In the Mirror, I Am Right-Handed
Staring at me: two twelve-toed leopards, one striped, one spotted, hunkered under the hull of an upturned dory. Their unblinking amber cat eyes watch for signs of midnight-danger. Suspicion is contagious. Why are they here, and what do they want? Why two? Leopards are usually solitary, as am I, and the waxing moon overhead keeps reminding me again, I don’t have to be whole to shine. Still, the shine I see is four amber eyes, yet the cats are strange now. They have only one body but two heads are covered not in fur but in calico. Are they waiting, not for me, but for a gingham dog? No, it must be for the owl, and they wish to set out in his pea-green boat. So what happens when I, or anyone, mistrusts reality? Today at daybreak, the mirror showed me thirty-three, yet tonight— the mirrored lake reflects me as if I’m old, and the owl has flown to zap vole or songbirds, so I flip the dory but find no leopards, only clawprints and not my younger self either. As I oar alone through the pooling-light, the moon—no, not the moon, but my dead father, who taught me to write and row— keeps saying, Leftie, whatever you do, keep on trying to shine. . . .
Such Stuff As Dreams Are Made On
There’s nothing under my skin but light. Eerie light, rough like the moon on my ceiling that glowed in the dark when I was a girl. If I say this light is cold, will you admit its craters as well as its glow? In a chilly bed, I’m alone here, and the mercury thermometer under my tongue will only admit to 96.7°. What I’d imagined before house arrest this viral year was—at the door—the arrival of my hot Will-‘O-the-Wisp hefting his backpack and cherrywood lute. With a birthday coming, I’d planned for apples and honey and madeleines, his hands to warm my feet, my body, make that odd light beneath my skin pulse with his heat. But the honey has crystalized, apple is wrinkly as my face, the madeleines now fluted stone. No dream, only reality. Doors locked. Windows all shuttered. The light under my skin grows faint, but I fold my arms tight across my chest, rocking, rocking, chanting to that uncertain beam, unwilling to let it sputter as I sit in bed still rocking, humming now, unwilling to stop, afraid to fall asleep and let it die before I wake.
Kayak in the Time of Covid
Don’t laugh, please. But notice the children cancel me when I explain that the kayak is impartial.
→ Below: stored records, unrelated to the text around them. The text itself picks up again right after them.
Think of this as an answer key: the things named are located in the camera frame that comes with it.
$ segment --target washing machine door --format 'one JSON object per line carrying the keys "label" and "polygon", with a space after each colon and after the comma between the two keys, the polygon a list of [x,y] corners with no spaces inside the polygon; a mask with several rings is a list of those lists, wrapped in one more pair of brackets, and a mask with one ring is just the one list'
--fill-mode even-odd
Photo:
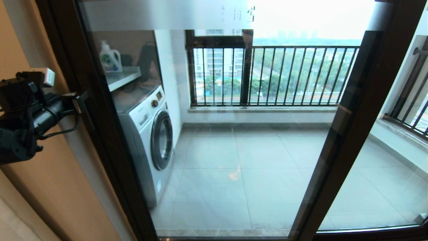
{"label": "washing machine door", "polygon": [[166,111],[160,111],[155,116],[150,149],[156,169],[165,169],[172,155],[172,125]]}

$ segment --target gray floor tile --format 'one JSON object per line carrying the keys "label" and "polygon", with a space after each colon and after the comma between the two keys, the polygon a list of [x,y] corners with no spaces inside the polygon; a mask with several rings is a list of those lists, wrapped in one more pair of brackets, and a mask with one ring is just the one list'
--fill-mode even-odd
{"label": "gray floor tile", "polygon": [[310,134],[280,137],[299,168],[314,168],[324,146],[325,136]]}
{"label": "gray floor tile", "polygon": [[187,154],[189,152],[189,146],[191,137],[189,136],[180,136],[180,138],[177,141],[177,144],[175,145],[174,151],[175,151],[175,157],[174,157],[174,164],[172,166],[173,169],[175,168],[183,168],[184,164],[187,160]]}
{"label": "gray floor tile", "polygon": [[290,229],[298,211],[279,201],[248,202],[248,209],[253,229]]}
{"label": "gray floor tile", "polygon": [[428,185],[407,167],[360,168],[359,172],[401,213],[408,224],[428,212]]}
{"label": "gray floor tile", "polygon": [[246,202],[239,169],[184,169],[177,202]]}
{"label": "gray floor tile", "polygon": [[193,137],[185,168],[237,168],[238,151],[234,137]]}
{"label": "gray floor tile", "polygon": [[153,224],[156,229],[168,228],[171,222],[171,215],[177,197],[183,169],[173,169],[169,176],[168,183],[158,205],[150,210]]}
{"label": "gray floor tile", "polygon": [[309,183],[315,168],[299,168],[305,180]]}
{"label": "gray floor tile", "polygon": [[406,223],[388,200],[355,169],[349,172],[327,214],[337,229]]}
{"label": "gray floor tile", "polygon": [[161,200],[167,202],[175,202],[177,197],[178,189],[180,187],[181,177],[183,174],[183,169],[172,169],[171,174],[169,175],[168,183],[166,184],[165,190]]}
{"label": "gray floor tile", "polygon": [[242,168],[297,167],[278,136],[236,137]]}
{"label": "gray floor tile", "polygon": [[[151,210],[156,229],[184,236],[287,232],[327,132],[185,128],[164,198]],[[320,229],[411,224],[417,214],[428,211],[427,186],[367,140]]]}
{"label": "gray floor tile", "polygon": [[329,129],[278,129],[278,135],[281,137],[293,138],[295,136],[319,136],[319,137],[327,137]]}
{"label": "gray floor tile", "polygon": [[242,169],[248,202],[283,202],[294,210],[306,191],[307,182],[297,168]]}
{"label": "gray floor tile", "polygon": [[174,221],[171,220],[174,204],[175,202],[163,200],[155,208],[150,210],[150,215],[156,230],[169,229],[171,225],[174,225]]}
{"label": "gray floor tile", "polygon": [[204,126],[194,130],[193,136],[233,136],[232,127]]}
{"label": "gray floor tile", "polygon": [[233,127],[235,136],[278,136],[278,130],[272,127]]}
{"label": "gray floor tile", "polygon": [[170,229],[251,228],[246,202],[177,202],[171,219]]}
{"label": "gray floor tile", "polygon": [[366,140],[352,167],[404,167],[404,164],[374,142]]}

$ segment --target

It doesn’t care if the lake is mirror-smooth or a wild gyration of white caps and isn’t daunted going upstream in an unknown river. It understands buoyancy and accepts without question the command of the paddle. If the paddle rests, it’s free to pick its own path. Can rock, spin, follow the wind, even beach itself. This one is tough yellow plastic made in Maine and sold by L.L. Bean. Though old, it still has the strength of youth. It’s not jealous, doesn’t argue with time or guide. I might consider it my friend, yet it doesn’t yield to me more than to anyone who sits inside. Yes, I tell the children, I love it, even if it merely tolerates who I am. In this sad, unpredictable world, though, the kayak doesn’t challenge, balk, stage temper tantrums, break any rules, yet she offers each day her own quiet and reassuring consolation.